Le corps en jeu – à la croisée du quotidien, du micro et du macro-politique – crée de multiples corporéités…
Mes corps de circassienne, de danseuse, de comédienne deviennent un corps-outil, voire un corps-arme, pour conjurer le corps standardisé, dévitalisé de ce début de siècle.
Je n’envisage pas la monstruosité, dans ce solo, sous l’angle du prodigieux / merveilleux, ni du spectaculaire / exhibitionniste (les spectacles de foire d’antan), ni du technologique (création de cyborg et autres hommes post-humains).
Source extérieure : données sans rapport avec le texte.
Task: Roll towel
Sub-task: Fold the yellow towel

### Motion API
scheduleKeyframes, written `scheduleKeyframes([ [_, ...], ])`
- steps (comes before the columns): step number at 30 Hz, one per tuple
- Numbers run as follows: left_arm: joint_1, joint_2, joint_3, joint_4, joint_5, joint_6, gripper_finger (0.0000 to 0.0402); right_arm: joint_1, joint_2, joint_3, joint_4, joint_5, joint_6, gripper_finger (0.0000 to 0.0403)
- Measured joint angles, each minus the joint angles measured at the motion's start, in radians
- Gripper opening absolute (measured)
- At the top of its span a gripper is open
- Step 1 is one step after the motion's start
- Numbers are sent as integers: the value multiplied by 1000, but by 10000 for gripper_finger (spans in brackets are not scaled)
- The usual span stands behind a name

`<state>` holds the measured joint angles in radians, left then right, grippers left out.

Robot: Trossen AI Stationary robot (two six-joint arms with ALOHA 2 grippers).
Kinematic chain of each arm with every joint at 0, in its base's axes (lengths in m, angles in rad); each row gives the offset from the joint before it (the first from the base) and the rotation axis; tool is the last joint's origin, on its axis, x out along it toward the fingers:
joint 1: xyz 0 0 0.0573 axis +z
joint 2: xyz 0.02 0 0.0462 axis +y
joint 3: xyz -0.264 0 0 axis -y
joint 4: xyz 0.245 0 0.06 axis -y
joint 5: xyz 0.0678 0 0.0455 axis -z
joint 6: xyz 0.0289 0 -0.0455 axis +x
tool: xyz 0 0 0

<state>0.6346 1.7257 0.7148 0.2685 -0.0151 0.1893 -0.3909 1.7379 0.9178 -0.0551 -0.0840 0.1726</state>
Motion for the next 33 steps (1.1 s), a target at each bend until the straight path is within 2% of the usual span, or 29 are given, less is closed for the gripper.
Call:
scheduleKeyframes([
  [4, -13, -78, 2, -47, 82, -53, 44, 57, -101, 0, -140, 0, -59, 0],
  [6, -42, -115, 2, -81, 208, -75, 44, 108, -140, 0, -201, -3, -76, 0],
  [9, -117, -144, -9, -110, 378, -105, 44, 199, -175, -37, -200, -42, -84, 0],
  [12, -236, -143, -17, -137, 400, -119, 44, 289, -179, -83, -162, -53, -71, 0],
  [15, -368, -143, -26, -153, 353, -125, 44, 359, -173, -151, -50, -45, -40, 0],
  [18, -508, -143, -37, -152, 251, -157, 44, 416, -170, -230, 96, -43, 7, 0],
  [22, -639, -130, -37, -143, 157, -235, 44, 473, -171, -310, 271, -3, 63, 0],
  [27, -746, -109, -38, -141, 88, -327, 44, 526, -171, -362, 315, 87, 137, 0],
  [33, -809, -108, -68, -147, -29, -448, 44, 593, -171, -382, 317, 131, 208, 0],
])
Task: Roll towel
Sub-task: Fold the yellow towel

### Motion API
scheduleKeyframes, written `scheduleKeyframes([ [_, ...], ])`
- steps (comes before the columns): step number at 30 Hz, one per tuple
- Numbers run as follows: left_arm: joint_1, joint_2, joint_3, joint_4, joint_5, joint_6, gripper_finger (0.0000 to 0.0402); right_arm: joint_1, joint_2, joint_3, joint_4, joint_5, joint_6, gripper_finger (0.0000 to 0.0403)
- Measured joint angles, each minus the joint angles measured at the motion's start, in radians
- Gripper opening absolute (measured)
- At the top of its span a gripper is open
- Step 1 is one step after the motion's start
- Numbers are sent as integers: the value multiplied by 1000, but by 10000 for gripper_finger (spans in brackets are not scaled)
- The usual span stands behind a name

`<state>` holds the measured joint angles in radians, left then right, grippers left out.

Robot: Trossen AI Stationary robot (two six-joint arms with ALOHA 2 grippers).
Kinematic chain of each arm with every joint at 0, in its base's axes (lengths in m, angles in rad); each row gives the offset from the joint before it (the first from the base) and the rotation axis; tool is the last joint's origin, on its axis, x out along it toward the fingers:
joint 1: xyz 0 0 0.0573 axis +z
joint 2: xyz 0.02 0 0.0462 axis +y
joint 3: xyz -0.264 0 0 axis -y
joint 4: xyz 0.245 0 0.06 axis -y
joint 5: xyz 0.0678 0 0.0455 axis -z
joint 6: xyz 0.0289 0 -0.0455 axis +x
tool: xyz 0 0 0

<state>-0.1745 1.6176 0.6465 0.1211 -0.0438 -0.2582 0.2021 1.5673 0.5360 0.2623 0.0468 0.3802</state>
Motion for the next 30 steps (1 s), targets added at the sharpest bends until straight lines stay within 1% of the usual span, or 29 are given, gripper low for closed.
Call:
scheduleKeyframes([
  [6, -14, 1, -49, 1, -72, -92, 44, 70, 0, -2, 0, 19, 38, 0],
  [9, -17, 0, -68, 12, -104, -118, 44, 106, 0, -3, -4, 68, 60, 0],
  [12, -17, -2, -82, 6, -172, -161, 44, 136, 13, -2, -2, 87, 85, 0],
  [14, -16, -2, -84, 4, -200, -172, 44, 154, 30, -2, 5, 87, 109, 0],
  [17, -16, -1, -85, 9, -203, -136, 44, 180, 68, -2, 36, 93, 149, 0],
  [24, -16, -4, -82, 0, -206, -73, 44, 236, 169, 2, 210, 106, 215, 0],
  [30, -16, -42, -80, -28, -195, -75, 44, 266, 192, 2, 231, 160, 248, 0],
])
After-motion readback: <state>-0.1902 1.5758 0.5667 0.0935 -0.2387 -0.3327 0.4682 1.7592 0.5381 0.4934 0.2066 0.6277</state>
Non. Même si je vais frôler ces figures…
Primo, il s’agit plutôt de faire de ce thème une multiplicité, déjà induite dans le thème et donc à dévoiler : c’est l’immanence.
une corporéité I un texte I des accessoires I une lumière I un espace
une figure I un numéro I une situation
Deuxio, je vais plutôt également tenter de faire une « démonstration » (étymologiquement parlant) de monstres d’ordre incorporel.
Foucault : « Tout ce que nous éprouvons sur le mode de la limite ou de l’étrangeté ou de l’insupportable aura rejoint la sérénité du positif et ce qui pour nous désigne actuellement cet extérieur risque bien un jour de nous désigner. Restera seulement l’énigme de cette extériorité ».
Alors je ne sais pas si ce jour est déjà là, mais à travers ce solo, une de mes volontés est de faire sentir que la distance qui sépare les figures monstrueuses du spectateur n’est pas grande – comme on voudrait bien nous le faire croire -, pour peu qu’on veuille bien le voir…
Au long de ma pérégrination pour « Et Suzy vagabonde », j’ai débusqué des textes de catégories différentes – Soudaïeva, Luca, Hubaut, Tarkos, Novarina, et d’autres à venir, ils ont en commun de faire valser le corps, « danser l’anatomie humaine », « délirer la langue ». C’est donc le mouvement incessant de figuration / défiguration.
D’un point de vue dramaturgique, ces corps parlants et muets, en mouvement, en déshérence vont-ils se contaminer jusqu’à faire apparaître un ensemble stupéfiant, un espace anarchique ? Le monstre, en tant que figure, est-il un « chantier, une carte à construire », à expérimenter ? Ces figures monstrueuses sont-elles des phénomènes de cirque, ou autres bêtes de scène : clowns, acrobate, dresseur, équilibriste en proie aux éléments, à la matière ? Des figures mythologiques à la dent dure, finalement plus réelles qu’utopiques ? Des figures angéliques, hors-temps, cauchemardesques ?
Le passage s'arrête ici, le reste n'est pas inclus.